Work instruction:
For the word "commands", copy every line of the material that includes it.
-------- Dataset records
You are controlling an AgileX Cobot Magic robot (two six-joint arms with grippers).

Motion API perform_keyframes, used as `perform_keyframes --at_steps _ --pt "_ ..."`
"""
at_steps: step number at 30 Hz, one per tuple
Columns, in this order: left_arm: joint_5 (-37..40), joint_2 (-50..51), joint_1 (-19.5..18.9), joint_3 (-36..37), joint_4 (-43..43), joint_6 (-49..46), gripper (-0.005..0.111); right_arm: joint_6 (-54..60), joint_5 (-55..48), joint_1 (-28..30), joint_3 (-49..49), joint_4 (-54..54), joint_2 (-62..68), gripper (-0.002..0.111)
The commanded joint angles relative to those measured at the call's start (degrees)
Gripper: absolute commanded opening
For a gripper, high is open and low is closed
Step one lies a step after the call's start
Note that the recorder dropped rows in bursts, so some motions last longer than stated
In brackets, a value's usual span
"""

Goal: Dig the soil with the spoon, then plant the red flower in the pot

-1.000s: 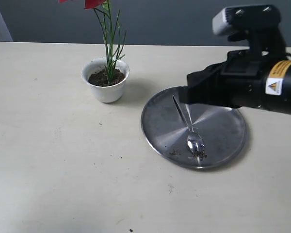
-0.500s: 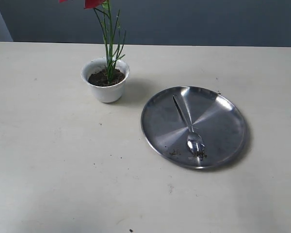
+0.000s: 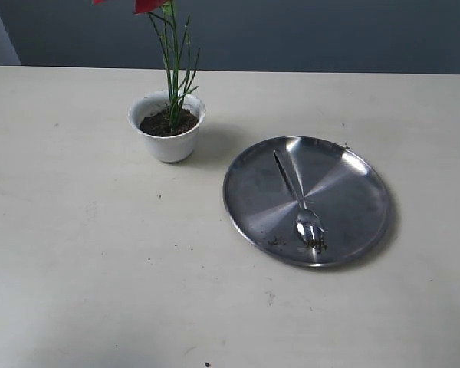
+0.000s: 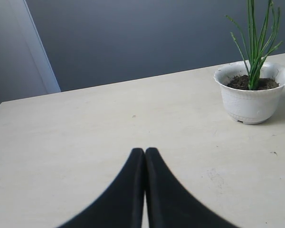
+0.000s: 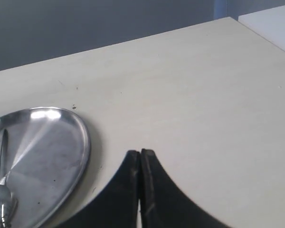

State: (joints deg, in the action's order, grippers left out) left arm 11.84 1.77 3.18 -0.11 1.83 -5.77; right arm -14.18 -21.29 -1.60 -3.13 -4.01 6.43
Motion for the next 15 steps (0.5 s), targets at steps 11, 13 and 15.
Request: perform_keyframes --at_steps 11,13,15 --pt "-0.23 -0.42 -0.17 0.11 -0.06 0.14 0.0 2.27 0.34 0.38 3.13 1.58 -6.43 -0.001" --pt "-0.23 -0.42 -0.17 0.11 -0.06 0.14 0.0 2.27 0.34 0.38 3.13 1.58 -6.43 -0.001" --pt "-0.23 -0.42 -0.17 0.11 -0.06 0.14 0.0 2.53 0.34 0.38 3.13 1.58 -6.43 -0.001"
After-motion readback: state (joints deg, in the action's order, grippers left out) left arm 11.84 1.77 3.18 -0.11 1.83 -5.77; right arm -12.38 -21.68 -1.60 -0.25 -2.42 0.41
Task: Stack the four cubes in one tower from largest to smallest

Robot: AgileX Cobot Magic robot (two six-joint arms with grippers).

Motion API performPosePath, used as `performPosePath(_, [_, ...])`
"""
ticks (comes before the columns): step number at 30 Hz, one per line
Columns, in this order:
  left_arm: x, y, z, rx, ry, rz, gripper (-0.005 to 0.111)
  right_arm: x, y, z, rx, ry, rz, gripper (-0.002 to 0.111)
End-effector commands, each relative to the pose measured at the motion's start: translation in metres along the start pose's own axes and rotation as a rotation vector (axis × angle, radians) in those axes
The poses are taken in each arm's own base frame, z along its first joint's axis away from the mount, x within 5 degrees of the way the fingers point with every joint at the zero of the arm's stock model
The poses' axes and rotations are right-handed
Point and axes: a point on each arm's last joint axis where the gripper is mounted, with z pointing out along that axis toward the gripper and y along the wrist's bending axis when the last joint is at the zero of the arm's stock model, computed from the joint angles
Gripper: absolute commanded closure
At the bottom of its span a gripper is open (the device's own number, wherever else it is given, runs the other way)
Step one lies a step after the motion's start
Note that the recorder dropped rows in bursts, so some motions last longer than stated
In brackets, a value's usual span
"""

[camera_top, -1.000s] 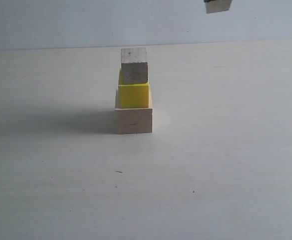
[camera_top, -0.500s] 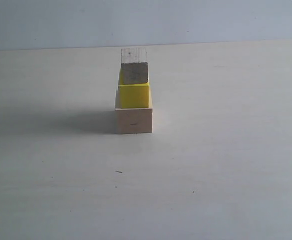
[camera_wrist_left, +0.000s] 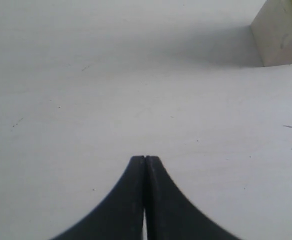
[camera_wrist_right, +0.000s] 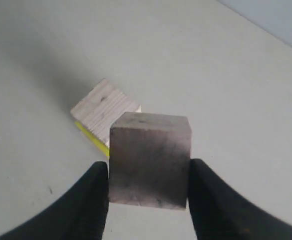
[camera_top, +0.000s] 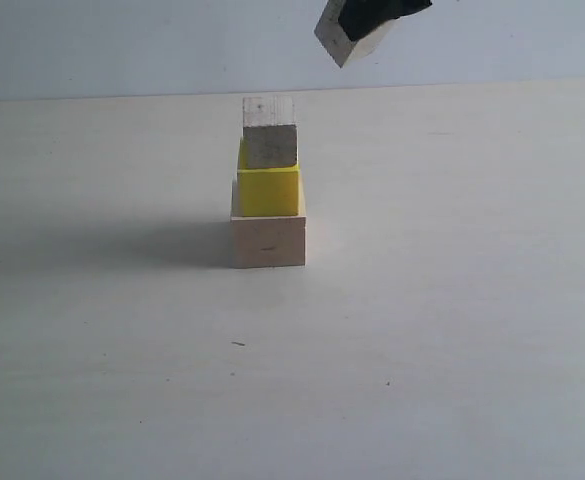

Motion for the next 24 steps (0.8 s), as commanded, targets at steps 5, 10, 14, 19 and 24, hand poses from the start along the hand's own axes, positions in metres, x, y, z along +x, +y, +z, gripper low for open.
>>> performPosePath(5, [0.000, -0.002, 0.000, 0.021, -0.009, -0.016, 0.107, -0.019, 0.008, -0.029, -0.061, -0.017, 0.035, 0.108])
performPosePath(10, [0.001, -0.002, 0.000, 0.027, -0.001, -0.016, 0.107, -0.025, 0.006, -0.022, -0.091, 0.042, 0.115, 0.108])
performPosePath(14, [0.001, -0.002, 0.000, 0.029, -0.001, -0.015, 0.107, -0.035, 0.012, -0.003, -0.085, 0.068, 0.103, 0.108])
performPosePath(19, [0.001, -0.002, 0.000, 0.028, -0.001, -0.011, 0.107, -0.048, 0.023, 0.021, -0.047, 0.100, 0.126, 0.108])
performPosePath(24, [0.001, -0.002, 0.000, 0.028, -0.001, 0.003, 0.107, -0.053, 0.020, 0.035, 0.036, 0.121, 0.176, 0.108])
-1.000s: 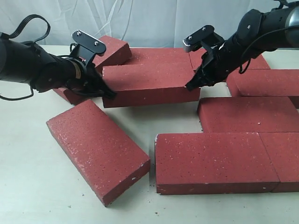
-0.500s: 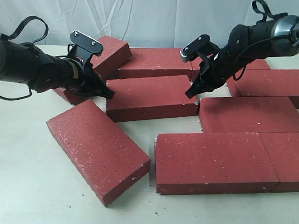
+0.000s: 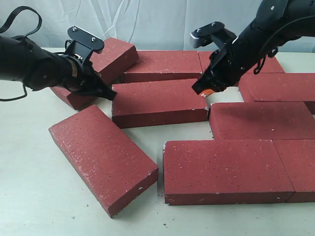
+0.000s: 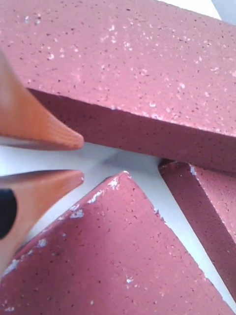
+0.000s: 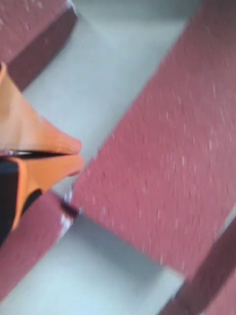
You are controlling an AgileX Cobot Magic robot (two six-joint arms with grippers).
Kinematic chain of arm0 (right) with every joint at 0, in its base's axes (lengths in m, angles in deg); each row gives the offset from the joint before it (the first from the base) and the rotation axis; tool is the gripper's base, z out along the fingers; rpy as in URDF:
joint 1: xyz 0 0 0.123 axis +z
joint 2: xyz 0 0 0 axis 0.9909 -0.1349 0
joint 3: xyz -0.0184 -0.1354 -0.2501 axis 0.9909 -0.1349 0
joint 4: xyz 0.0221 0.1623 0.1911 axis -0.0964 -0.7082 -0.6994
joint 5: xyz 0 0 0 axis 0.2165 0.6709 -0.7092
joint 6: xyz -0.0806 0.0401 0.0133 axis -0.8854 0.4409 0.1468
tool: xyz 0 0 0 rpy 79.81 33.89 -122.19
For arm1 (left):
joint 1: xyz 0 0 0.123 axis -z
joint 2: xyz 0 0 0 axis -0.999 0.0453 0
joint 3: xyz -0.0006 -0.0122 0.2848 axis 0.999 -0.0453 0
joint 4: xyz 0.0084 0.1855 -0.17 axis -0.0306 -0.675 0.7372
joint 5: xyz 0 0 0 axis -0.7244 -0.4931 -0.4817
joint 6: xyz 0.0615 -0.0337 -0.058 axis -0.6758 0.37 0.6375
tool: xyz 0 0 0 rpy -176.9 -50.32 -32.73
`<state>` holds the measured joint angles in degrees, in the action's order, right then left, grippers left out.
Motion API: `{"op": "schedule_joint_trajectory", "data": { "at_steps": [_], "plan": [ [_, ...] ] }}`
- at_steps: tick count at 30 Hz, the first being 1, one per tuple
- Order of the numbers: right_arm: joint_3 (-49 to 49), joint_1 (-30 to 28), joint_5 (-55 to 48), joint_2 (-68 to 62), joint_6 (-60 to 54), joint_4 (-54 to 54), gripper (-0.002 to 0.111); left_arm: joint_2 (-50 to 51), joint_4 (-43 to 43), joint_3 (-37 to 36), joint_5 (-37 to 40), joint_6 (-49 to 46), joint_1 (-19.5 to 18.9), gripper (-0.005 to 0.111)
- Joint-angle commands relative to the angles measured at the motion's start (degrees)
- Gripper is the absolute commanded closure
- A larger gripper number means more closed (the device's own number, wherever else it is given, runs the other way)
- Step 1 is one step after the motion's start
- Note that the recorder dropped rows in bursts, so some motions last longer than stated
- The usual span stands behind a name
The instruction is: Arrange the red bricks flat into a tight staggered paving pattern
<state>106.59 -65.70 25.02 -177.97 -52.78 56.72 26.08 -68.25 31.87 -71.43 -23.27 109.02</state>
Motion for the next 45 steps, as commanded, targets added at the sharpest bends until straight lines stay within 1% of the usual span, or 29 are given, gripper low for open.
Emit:
{"op": "schedule_joint_trajectory", "data": {
  "at_steps": [1,3,6,13,20,28,36,40,43,45],
  "plan": [
    [-0.1,2.59,-7.37,-2.61,-16.91,-9.64,0.109,0.9,0.67,2.89,7.4,-0.04,-0.04,0.092],
    [0.43,4.37,-6.1,-4.42,-18.41,-9.68,0.109,1.92,1.07,4.06,8.44,-0.04,0.07,0.095],
    [1.88,6.19,-5.47,-6.73,-18.41,-6.73,0.109,3.22,1.32,4.83,7.47,-0.04,0.62,0.107],
    [4.6,7.08,-4.05,-10.35,-17.62,-6.77,0.109,4.12,1.19,4.99,5.59,-0.04,0.84,0.107],
    [4.69,7.08,1.23,-11.67,-17.46,-7.18,0.109,4.09,1.56,4.99,5.46,-0.04,0.84,0.107],
    [4.69,7.08,9.67,-11.7,-16.9,-12.08,0.109,4.09,1.56,4.99,5.07,-0.04,0.84,0.107],
    [4.69,7.08,8.23,-11.38,-15.39,-11.88,0.109,4.5,1.56,4.99,3.88,-0.04,0.84,0.107],
    [4.69,7.08,3.93,-8.89,-15.27,-11.41,0.109,6.62,1.56,5.72,2.99,-0.04,0.84,0.107],
    [4.69,6.82,0.33,-7.35,-15.27,-7.78,0.109,8.47,1.64,7.38,3.82,-0.04,1.12,0.107],
    [4.69,6.82,-2.35,-7.07,-15.01,-2.75,0.109,9.42,1.64,8.6,5.45,-0.04,1.39,0.107]
  ]
}}
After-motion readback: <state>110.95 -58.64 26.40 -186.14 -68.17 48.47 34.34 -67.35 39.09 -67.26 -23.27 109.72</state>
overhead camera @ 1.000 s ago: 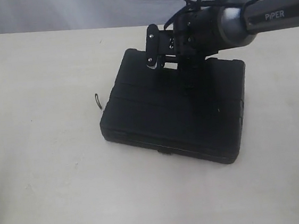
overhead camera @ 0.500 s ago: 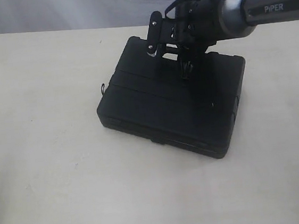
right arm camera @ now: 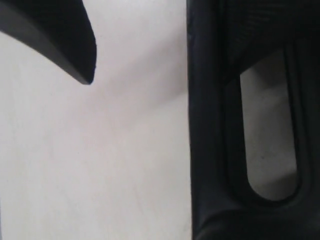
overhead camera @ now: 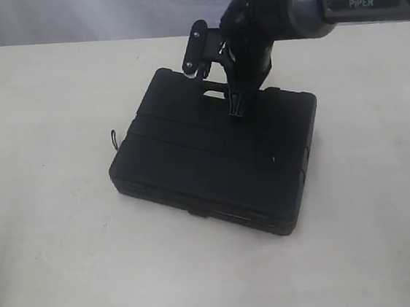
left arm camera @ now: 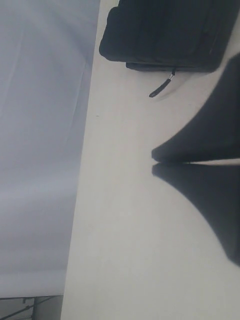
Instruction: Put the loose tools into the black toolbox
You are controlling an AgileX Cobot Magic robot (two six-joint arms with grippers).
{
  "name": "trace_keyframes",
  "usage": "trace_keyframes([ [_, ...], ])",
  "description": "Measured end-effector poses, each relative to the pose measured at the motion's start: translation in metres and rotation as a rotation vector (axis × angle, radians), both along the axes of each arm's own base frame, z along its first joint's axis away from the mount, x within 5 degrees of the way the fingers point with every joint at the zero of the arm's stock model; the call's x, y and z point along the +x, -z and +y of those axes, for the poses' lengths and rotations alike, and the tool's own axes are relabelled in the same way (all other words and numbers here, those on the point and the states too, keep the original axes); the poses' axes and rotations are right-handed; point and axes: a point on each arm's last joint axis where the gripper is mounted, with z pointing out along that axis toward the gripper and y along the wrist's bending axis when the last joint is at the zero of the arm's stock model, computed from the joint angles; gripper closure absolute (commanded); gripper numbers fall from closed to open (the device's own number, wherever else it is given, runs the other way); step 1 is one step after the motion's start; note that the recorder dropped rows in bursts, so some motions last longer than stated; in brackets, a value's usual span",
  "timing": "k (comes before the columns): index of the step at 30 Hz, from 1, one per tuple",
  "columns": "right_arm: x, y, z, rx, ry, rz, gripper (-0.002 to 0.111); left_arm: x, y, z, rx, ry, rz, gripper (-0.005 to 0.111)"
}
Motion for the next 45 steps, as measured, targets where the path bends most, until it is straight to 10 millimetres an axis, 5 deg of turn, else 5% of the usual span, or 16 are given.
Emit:
trace_keyframes([
  [6,0.005,-0.022,0.006,0.162,0.085,0.095,0.044,0.0,0.0,0.0,0.0,0.0,0.0,0.107],
  [14,0.015,-0.032,-0.028,0.344,0.264,0.2,0.044,0.0,0.0,0.0,0.0,0.0,0.0,0.107],
  [19,0.01,-0.038,-0.033,0.335,0.261,0.243,0.046,0.0,0.0,0.0,0.0,0.0,0.0,0.107],
  [26,-0.016,-0.094,-0.04,0.324,0.246,0.255,0.068,0.0,0.0,0.0,0.0,0.0,0.0,0.107],
  [33,-0.069,-0.188,-0.061,0.372,0.283,0.091,0.078,0.0,0.0,0.0,0.0,0.0,0.0,0.107],
  [38,-0.147,-0.256,-0.09,0.453,0.351,-0.105,0.079,0.0,0.0,0.0,0.0,0.0,0.0,0.107],
  [41,-0.2,-0.277,-0.105,0.571,0.43,-0.182,0.081,0.0,0.0,0.0,0.0,0.0,0.0,0.107],
  [45,-0.264,-0.276,-0.11,0.822,0.509,-0.134,0.105,0.0,0.0,0.0,0.0,0.0,0.0,0.107],
])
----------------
Response:
End-effector commands, each relative to the pose measured at the motion's start: translation in metres along the start pose's own axes and rotation as a rotation vector (axis × angle, radians) in those axes
- Joint-angle commands relative to the angles measured at the motion's start (degrees)

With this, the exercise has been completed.